SON FIRSAT

     Ayla, orta gelirli bir devlet memurunun kızıydı. Kendini bildi bileli ailesi ancak kıt kanaat boğazlarını doyurabiliyorlardı. Ayla çocukluğunda istediklerine kavuşamamış, bir sürü olumsuzluğun etkisiyle ait olduğu sosyal tabakanın ve grubun düşünce yapısına ters düşen birtakım saplantılara gömülüp kalmıştı. Hiçbir şeyden memnun kalmıyor, başkalarında gördüğü her şeye sahip olmak istiyor, arada bir elde ettiği maddi ve manevi kazançlarınsa kıymetini bilmiyordu.
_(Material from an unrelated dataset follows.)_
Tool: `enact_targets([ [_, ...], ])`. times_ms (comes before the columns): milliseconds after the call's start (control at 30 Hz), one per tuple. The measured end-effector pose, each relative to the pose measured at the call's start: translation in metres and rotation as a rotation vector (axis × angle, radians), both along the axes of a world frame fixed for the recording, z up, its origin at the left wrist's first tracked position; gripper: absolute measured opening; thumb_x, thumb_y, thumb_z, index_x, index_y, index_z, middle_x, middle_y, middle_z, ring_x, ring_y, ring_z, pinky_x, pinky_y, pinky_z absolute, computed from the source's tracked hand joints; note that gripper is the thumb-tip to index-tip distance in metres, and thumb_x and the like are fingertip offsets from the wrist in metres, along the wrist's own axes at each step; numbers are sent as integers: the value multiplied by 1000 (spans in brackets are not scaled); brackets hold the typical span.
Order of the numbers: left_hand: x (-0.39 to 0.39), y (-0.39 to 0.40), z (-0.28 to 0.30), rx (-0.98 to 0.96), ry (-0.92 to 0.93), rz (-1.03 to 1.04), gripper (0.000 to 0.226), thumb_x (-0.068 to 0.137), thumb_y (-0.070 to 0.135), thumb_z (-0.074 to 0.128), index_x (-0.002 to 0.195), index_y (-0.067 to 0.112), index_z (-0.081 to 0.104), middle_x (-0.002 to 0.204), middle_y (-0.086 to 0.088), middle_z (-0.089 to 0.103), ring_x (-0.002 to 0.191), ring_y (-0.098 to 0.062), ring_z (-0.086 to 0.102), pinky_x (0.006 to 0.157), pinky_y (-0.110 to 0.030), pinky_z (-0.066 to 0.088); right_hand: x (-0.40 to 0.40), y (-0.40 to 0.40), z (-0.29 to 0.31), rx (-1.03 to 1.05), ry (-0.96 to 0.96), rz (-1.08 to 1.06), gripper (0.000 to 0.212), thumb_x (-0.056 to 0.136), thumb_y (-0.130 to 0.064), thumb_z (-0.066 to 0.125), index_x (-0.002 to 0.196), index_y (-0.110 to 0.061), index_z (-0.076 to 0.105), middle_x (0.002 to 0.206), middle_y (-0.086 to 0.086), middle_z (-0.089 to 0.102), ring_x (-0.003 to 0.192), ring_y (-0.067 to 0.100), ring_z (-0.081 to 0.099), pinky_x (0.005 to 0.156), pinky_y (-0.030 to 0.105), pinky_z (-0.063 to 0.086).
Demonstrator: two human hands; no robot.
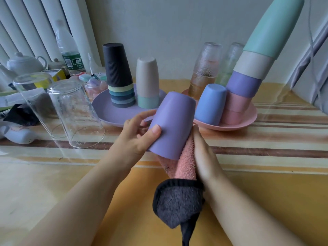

Çok arzu ettiği bir elbiseye kavuştuğu zaman, onu elde etmenin boşluğunu hissediyor ve yaşaması gereken sevincin tadına bile varamıyordu. Bazen de şartlar istediklerini yapmasına engel oluyordu. O zaman daha çok kırılıyor, üzülüyor ve mutsuz oluyordu.

     Günün birinde oldukça güzel, yetişkin bir kız olmuştu. Görünüşte oldukça neşeliydi, gerçek tam tersi olsa da. Arkadaşlarının bazıları onu kıskanıyordu, ama o da onlara karşı aynı duyguyu yaşıyordu. Çünkü arkadaşlarının çoğunluğu zengin, varlıklı aile kızlarıydı ve Ayla’nın onlarla yarışabilmesi mümkün değildi.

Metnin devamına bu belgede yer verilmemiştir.